### Exercise instructions
Each line below should be reproduced without any alteration.

### Input data

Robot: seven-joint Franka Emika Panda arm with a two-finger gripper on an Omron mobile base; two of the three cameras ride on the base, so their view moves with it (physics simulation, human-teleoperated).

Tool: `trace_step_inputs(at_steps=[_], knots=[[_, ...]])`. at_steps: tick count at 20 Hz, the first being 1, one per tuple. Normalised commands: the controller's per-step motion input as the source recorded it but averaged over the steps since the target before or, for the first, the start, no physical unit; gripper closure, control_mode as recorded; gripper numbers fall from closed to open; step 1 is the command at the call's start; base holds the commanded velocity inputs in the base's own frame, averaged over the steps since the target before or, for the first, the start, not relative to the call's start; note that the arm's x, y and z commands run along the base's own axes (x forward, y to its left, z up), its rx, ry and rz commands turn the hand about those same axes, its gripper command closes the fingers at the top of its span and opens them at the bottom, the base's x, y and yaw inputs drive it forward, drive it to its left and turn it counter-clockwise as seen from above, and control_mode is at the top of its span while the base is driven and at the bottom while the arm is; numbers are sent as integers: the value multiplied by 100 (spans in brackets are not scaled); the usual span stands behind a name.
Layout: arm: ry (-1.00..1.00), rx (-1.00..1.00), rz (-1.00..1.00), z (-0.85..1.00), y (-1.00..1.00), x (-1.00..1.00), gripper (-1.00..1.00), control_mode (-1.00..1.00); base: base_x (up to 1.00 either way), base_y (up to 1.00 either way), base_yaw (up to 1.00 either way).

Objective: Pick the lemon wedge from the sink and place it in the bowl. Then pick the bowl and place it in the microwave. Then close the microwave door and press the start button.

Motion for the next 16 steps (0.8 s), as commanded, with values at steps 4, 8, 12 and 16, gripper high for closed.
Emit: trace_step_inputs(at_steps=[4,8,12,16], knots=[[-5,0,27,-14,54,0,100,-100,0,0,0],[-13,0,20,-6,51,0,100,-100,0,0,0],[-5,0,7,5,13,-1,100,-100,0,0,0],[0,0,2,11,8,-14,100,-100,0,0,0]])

### Response for this exercise
Robot: seven-joint Franka Emika Panda arm with a two-finger gripper on an Omron mobile base; two of the three cameras ride on the base, so their view moves with it (physics simulation, human-teleoperated).

Tool: `trace_step_inputs(at_steps=[_], knots=[[_, ...]])`. at_steps: tick count at 20 Hz, the first being 1, one per tuple. Normalised commands: the controller's per-step motion input as the source recorded it but averaged over the steps since the target before or, for the first, the start, no physical unit; gripper closure, control_mode as recorded; gripper numbers fall from closed to open; step 1 is the command at the call's start; base holds the commanded velocity inputs in the base's own frame, averaged over the steps since the target before or, for the first, the start, not relative to the call's start; note that the arm's x, y and z commands run along the base's own axes (x forward, y to its left, z up), its rx, ry and rz commands turn the hand about those same axes, its gripper command closes the fingers at the top of its span and opens them at the bottom, the base's x, y and yaw inputs drive it forward, drive it to its left and turn it counter-clockwise as seen from above, and control_mode is at the top of its span while the base is driven and at the bottom while the arm is; numbers are sent as integers: the value multiplied by 100 (spans in brackets are not scaled); the usual span stands behind a name.
Layout: arm: ry (-1.00..1.00), rx (-1.00..1.00), rz (-1.00..1.00), z (-0.85..1.00), y (-1.00..1.00), x (-1.00..1.00), gripper (-1.00..1.00), control_mode (-1.00..1.00); base: base_x (up to 1.00 either way), base_y (up to 1.00 either way), base_yaw (up to 1.00 either way).

Objective: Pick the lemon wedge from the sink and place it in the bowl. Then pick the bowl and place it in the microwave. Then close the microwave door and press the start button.

Motion for the next 16 steps (0.8 s), as commanded, with values at steps 4, 8, 12 and 16, gripper high for closed.
Emit: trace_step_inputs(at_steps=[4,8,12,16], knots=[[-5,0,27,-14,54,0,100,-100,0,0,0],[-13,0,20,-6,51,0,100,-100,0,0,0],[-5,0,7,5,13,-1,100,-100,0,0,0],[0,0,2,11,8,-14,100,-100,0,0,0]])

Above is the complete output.